Let's build a Python module in C

Let's build a Python module in C

Play this article

This post has been ported from my old self-hosted blog. The original post was published on 04/10/2020.

Background

Python is one of the most used programming languages nowadays especially due its popularity in data science, and deep and machine learning fields; Truth be told, under the hood there is C and/or C++ code running.

Let's take for example some popular Python libraries used in math and machine learning to illustrate that point:

  • Numpy (33.2% of the code is written in C)

  • TensorFlow (61% of the code is written in C++)

  • PyTorch (53% of the code in written in C++ and 4% in C)

The reason that these libraries are built in C and/or C++ is for performance issues mainly, also it is important to note that Python is written in C, hence it provides a C API to extend the language by creating new modules at the lower-level possible.

Disclaimer

This blog post won't be an introduction to the internals of Python, however, I'll leave at the bottom of the page some useful resources on the subject if anyone is interested.

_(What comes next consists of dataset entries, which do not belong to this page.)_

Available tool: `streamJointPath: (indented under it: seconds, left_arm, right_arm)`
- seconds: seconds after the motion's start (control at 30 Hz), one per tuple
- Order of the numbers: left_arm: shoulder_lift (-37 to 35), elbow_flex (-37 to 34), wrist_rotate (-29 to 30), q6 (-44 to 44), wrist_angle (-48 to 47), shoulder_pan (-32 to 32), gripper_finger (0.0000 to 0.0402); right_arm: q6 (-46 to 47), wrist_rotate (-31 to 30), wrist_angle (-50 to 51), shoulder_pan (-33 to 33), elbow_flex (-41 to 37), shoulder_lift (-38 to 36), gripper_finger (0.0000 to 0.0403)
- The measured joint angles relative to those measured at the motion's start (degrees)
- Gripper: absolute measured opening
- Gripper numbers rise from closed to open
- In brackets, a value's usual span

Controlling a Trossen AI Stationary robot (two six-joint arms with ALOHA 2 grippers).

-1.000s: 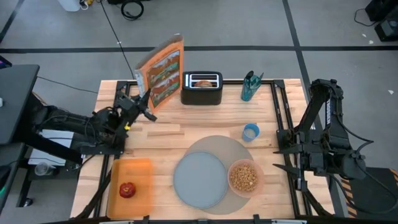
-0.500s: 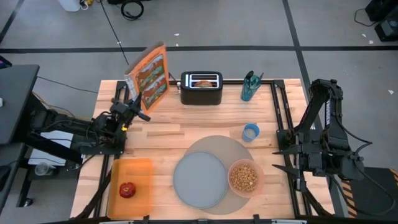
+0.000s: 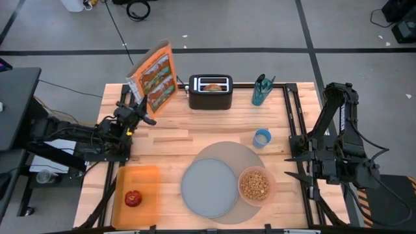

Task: Arrange a breakfast setting
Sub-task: Pour the cereal into the orange bowl

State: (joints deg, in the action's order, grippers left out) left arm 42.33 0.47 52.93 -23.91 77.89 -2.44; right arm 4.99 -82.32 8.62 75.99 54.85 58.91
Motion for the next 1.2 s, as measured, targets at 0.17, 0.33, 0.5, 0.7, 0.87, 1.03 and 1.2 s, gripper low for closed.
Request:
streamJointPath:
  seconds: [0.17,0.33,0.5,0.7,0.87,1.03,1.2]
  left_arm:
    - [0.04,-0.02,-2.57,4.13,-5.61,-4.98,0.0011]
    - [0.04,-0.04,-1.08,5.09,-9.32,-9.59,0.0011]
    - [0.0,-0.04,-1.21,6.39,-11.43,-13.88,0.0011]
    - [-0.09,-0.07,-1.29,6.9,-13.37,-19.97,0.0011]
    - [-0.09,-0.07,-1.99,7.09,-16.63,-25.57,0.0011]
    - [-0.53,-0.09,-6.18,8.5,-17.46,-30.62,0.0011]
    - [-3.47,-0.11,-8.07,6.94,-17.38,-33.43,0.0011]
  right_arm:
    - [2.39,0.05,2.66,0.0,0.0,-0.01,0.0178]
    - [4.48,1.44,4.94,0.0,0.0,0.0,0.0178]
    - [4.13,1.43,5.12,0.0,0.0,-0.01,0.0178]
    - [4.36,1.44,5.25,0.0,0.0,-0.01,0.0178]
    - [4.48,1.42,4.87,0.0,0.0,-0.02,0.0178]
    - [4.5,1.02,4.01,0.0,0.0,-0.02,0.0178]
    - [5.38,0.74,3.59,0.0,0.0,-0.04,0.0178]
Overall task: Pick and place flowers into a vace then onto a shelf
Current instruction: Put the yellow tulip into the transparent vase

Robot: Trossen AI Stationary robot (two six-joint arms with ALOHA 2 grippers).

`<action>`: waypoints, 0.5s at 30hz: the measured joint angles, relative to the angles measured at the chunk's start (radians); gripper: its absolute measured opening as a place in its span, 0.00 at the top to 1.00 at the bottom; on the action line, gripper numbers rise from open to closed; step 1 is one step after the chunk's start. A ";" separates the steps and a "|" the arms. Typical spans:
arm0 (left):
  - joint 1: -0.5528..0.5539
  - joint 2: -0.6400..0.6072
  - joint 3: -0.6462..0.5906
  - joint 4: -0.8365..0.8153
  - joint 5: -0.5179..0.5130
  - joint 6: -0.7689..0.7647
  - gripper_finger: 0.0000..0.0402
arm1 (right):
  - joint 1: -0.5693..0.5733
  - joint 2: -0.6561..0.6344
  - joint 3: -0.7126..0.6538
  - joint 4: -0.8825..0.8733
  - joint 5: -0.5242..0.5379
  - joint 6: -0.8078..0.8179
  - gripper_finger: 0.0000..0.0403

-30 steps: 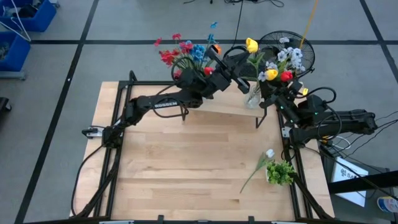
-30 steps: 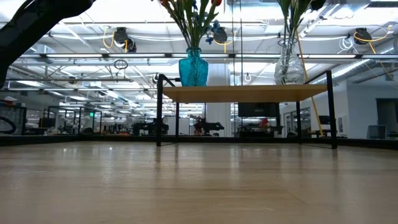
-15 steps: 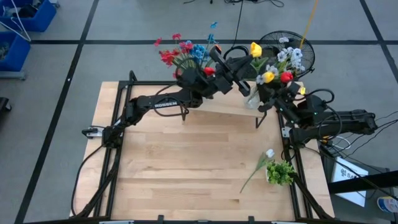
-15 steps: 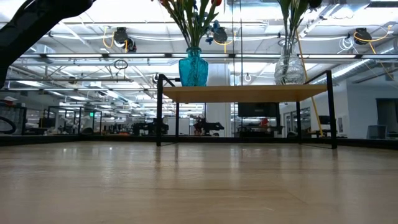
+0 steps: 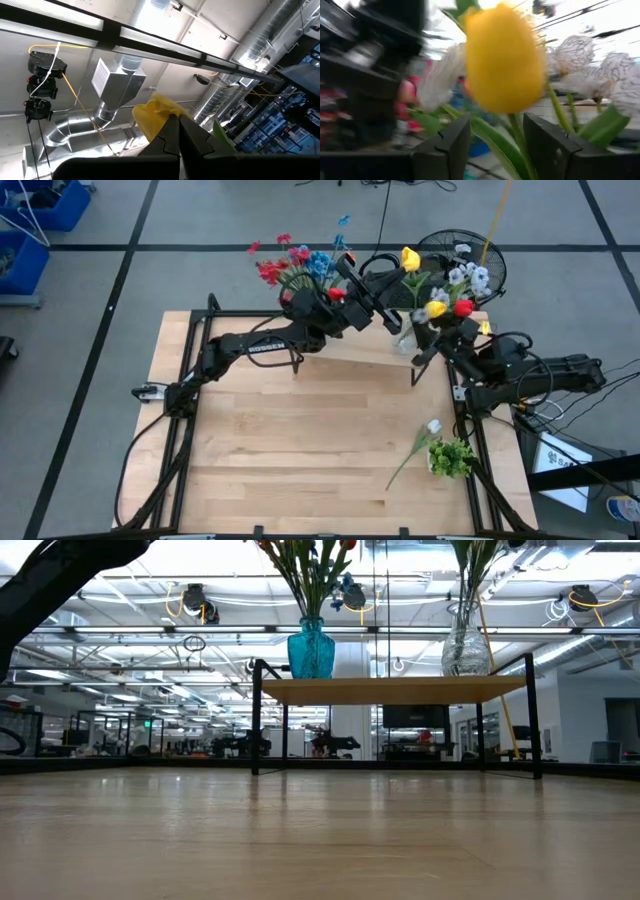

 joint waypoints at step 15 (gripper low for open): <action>-0.059 -0.080 0.000 -0.133 0.016 0.102 1.00 | 0.008 -0.061 0.000 -0.084 0.056 -0.071 0.44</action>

In this post, I am going to walk you through how to write a minimalist Python module in C, however, since I believe that Hello Words' are boring, we are going to write a module that checks if a file is a valid PE (Portable Executable) using Windows API.

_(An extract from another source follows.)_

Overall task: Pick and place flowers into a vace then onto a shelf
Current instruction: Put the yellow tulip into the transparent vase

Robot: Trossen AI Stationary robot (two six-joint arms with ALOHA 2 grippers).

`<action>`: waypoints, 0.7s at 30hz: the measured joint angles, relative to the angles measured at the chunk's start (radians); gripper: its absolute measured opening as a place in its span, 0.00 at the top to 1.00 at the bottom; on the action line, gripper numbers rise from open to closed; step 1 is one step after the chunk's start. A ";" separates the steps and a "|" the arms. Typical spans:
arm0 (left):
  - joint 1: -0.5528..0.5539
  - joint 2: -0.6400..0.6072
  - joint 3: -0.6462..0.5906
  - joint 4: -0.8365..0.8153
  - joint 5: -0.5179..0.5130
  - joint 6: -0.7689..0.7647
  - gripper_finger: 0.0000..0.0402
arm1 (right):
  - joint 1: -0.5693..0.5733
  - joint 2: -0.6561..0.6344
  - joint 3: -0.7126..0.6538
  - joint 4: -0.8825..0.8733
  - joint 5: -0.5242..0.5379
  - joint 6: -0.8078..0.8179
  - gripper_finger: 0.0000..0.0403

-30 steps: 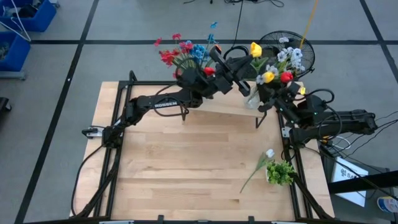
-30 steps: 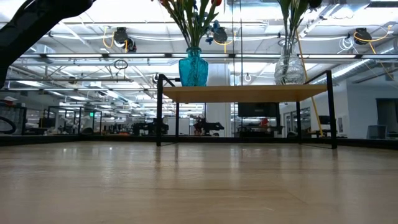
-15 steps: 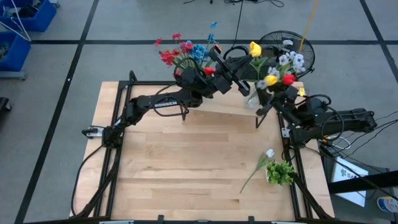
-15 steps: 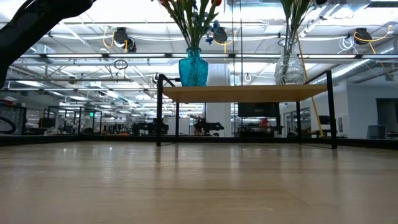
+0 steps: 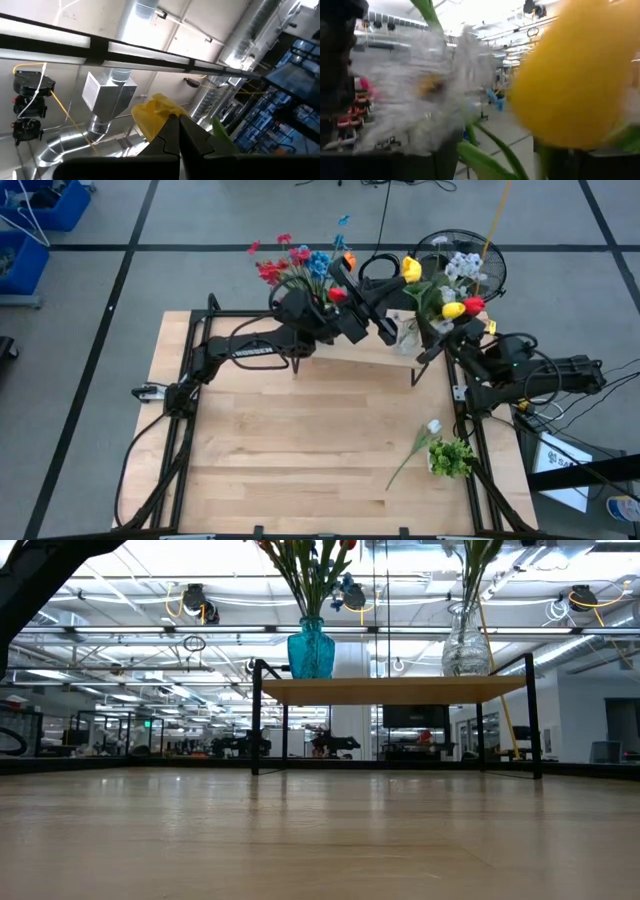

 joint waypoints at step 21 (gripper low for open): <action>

To follow with me, you will need a Windows machine with Visual Studio C++ and Python installed on the system.

Let's start coding, shall we?

As mentioned earlier, we will see the minimalist C code required to build a module, basically a C module requires several things but most of all it needs:

  • A function that makes up the core functionality of your C module

  • Definitions of the module and the methods of your C module

  • Initialize your C module

Let's start by writing our core function that checks if a file is a portable executable, we will use the following Windows API functions:

  • CreateFileA

  • CreateFileMapping

  • MapViewOfFile

  • UnmapViewOfFile

  • CloseHandle

The function takes a parameter and returns True if the file is a PE, False otherwise;

static PyObject* isValidPE(PyObject *self, PyObject* args)
{
    LPSTR pfile =  NULL;

    if(!PyArg_ParseTuple(args, "s", &pfile))
    {
              return Py_None;
    }

    // Get file handler.
    HANDLE hFile = CreateFileA(
        pfile,
        GENERIC_READ,
        FILE_SHARE_READ,
        NULL,
        OPEN_EXISTING,
        FILE_ATTRIBUTE_NORMAL,
        NULL
    );

    // Error check.
    if(hFile == INVALID_HANDLE_VALUE)
    {
        PyErr_SetString(PyExc_ValueError, "CreateFileA retuned INVALID_HANDLE_VALUE.");
        return Py_None;
    }

    // Map the EXE file.
    HANDLE hMapFile = CreateFileMapping(
        hFile,
        NULL,
        PAGE_READONLY,
        0,
        0,
        NULL
    );

    // Error check.
    if(hMapFile == NULL)
    {
        PyErr_SetString(PyExc_ValueError, "CreateFileMapping retuned NULL.");
        return Py_None;
    }

    // Get the base address.
    LPVOID lpBase = MapViewOfFile(
        hMapFile,
        FILE_MAP_READ,
        0, 0, 0);

    // Error check.
    if(lpBase == NULL)
    {
        PyErr_SetString(PyExc_ValueError, "MapViewOfFile retuned NULL.");
        return Py_None;
    }

    PIMAGE_DOS_HEADER dosHeader = (PIMAGE_DOS_HEADER)lpBase;

    // Clean up. 
    UnmapViewOfFile(hMapFile);
    CloseHandle(hMapFile);
    CloseHandle(hFile);

    // Either True or False.
    return dosHeader->e_magic == IMAGE_DOS_SIGNATURE ? Py_True : Py_False;
}

The function returns PyObject which is an object structure that you use to define object types in Python; All other object types are extensions of this type.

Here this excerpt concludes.